- [Required action]
Filter the records below for the word "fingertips". Keep each line that has it.

- [Data for processing]
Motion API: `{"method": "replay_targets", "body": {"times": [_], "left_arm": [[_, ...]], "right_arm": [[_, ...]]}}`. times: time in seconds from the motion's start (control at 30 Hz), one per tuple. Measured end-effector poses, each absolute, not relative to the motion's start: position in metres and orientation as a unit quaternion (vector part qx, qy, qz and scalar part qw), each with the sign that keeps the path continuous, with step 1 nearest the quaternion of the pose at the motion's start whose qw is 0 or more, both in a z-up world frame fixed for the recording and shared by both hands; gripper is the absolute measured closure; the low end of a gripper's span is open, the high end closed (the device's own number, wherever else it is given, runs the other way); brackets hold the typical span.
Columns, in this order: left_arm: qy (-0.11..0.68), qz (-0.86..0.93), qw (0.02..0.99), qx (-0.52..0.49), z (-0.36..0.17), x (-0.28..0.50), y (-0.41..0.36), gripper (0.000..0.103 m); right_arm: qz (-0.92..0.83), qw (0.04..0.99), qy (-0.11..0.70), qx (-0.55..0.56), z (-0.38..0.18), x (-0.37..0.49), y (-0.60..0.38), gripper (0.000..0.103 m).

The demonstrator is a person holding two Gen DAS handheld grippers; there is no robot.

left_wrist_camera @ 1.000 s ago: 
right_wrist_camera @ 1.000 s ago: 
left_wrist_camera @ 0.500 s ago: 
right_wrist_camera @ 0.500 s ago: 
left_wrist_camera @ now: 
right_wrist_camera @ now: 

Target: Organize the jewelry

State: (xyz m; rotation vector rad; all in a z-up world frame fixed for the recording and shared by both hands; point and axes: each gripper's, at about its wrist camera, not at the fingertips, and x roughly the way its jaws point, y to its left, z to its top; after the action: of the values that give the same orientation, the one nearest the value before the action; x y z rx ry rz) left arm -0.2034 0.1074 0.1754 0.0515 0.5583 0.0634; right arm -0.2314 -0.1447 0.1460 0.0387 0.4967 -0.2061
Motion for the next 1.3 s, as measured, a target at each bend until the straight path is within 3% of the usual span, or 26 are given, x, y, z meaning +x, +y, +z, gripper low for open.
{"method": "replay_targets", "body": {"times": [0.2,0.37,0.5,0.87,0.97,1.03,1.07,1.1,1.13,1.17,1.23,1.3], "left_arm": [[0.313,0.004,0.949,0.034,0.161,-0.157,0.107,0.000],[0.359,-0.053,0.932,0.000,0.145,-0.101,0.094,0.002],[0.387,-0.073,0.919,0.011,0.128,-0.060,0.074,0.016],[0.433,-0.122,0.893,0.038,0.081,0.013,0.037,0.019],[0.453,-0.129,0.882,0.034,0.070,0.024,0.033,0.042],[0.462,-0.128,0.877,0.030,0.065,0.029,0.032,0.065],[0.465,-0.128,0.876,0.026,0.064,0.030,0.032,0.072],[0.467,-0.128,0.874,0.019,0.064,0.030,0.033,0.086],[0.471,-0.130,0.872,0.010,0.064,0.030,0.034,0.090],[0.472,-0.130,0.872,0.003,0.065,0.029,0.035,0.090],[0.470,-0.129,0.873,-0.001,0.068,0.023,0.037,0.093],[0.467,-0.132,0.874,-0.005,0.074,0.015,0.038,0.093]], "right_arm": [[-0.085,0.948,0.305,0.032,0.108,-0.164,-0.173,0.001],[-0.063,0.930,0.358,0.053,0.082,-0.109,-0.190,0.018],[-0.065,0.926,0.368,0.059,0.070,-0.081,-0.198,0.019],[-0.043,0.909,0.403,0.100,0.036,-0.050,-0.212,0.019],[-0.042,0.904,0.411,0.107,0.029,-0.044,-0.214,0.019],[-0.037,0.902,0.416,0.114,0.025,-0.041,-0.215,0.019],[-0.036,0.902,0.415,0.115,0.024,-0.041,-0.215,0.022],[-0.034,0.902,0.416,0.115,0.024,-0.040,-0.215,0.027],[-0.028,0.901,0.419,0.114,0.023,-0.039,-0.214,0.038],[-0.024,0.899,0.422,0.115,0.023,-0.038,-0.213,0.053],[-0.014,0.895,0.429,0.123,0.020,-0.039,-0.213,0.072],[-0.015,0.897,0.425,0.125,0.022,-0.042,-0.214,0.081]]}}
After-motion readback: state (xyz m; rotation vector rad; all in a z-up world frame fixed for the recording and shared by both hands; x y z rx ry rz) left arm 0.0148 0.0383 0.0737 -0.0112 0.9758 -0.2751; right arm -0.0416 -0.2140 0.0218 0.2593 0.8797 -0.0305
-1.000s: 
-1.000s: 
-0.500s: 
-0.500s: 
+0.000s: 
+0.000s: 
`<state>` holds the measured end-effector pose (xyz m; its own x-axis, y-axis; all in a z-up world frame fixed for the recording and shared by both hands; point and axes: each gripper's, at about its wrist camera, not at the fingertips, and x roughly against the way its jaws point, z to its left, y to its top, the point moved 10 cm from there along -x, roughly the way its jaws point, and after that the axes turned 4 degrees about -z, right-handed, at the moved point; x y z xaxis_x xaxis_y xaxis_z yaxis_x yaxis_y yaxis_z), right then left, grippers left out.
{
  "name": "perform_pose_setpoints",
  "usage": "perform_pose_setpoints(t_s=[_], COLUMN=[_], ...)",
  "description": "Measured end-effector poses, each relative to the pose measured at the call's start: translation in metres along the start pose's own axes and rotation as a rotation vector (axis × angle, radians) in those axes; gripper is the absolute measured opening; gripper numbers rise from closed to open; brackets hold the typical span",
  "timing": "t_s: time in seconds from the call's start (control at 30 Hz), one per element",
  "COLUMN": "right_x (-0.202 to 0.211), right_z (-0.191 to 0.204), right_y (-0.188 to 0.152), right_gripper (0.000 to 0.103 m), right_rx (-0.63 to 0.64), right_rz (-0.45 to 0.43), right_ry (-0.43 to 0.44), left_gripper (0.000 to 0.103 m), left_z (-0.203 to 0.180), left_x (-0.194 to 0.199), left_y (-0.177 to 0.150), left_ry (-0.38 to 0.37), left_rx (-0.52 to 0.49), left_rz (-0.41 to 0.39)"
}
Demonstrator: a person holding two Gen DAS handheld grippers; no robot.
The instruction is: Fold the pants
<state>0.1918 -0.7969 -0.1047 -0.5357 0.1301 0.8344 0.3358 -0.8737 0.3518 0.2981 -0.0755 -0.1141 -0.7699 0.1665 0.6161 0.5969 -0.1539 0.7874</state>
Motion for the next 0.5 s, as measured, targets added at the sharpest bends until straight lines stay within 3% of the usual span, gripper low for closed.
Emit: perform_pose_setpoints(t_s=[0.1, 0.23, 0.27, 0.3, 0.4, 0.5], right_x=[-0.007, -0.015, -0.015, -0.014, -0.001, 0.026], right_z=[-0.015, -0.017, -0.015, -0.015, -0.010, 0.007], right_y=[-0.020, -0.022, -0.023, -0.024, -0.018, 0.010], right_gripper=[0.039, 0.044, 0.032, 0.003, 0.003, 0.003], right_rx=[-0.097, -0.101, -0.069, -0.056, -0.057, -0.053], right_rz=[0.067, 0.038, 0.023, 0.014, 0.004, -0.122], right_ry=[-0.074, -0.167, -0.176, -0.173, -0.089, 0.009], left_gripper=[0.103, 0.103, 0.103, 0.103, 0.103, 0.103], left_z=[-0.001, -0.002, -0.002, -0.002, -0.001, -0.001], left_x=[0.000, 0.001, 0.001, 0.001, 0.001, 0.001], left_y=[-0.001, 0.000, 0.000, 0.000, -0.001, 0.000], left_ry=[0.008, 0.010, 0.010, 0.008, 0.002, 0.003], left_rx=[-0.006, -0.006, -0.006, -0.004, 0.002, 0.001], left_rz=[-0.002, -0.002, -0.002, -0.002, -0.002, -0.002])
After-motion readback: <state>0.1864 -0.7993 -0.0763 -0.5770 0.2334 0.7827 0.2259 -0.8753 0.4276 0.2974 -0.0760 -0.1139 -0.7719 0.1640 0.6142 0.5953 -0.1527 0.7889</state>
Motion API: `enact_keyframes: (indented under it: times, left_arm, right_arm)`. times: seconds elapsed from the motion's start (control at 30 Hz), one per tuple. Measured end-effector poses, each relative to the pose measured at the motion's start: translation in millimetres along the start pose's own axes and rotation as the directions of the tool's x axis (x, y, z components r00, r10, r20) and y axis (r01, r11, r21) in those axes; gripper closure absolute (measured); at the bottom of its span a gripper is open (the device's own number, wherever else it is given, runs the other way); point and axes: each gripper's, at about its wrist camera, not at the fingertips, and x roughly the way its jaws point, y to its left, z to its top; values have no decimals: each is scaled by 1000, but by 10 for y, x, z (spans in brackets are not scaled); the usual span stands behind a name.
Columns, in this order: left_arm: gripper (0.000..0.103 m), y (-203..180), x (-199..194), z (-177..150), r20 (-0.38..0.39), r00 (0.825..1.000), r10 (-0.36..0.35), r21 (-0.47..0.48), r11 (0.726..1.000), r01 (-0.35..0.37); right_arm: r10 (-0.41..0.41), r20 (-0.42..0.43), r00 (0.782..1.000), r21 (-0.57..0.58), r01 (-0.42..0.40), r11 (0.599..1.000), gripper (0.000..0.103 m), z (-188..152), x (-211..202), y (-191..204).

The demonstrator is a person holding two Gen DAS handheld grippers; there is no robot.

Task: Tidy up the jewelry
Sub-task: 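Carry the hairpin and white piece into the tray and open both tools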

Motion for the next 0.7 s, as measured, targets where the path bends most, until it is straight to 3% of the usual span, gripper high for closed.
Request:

- [Solved problem]
State: (xyz m; rotation vector rad; all in a z-up world frame fixed for the recording and shared by both hands; point and axes: each gripper's, at about its wrist camera, not at the fingertips, and x roughly the way its jaws point, y to its left, z to its top; after the action: of the values that give the same orientation, the one nearest the value before the action; x y z rx ry rz) left arm -0.2034 0.1074 0.1754 0.0515 0.5583 0.0634; right arm -0.2314 -0.1447 0.1460 0.0387 0.4967 -0.2061
`<state>` holds the measured end-effector pose (xyz m; its own x-axis, y-axis; all in a z-up world frame fixed for the recording and shared by both hands; point and axes: each gripper's, at about its wrist camera, not at the fingertips, and x roughly against the way its jaws point, z to its left, y to its top, the point moved 10 cm from there along -x, roughly the way its jaws point, and after that the axes turned 4 degrees about -z, right-handed, at the moved point; x y z xaxis_x xaxis_y xaxis_z yaxis_x yaxis_y yaxis_z), right then left, grippers left out.
Motion API: `enact_keyframes: (indented under it: times, left_arm, right_arm)`. times: seconds elapsed from the motion's start (control at 30 Hz), one per tuple. Measured end-effector poses, each relative to the pose measured at the motion's start: translation in millimetres along the start pose's own axes and rotation as the directions of the tool's x axis (x, y, z components r00, r10, r20) and y axis (r01, r11, r21) in those axes; gripper closure absolute (measured); at the bottom of its span a gripper is open (the device's own number, wherever else it is given, runs the other way); point and axes: each gripper's, at about its wrist camera, not at the fingertips, and x roughly the way its jaws point, y to its left, z to its top; values have no decimals: each is scaled by 1000, but by 10 for y, x, z (spans in brackets are not scaled); the usual span stands behind a name.

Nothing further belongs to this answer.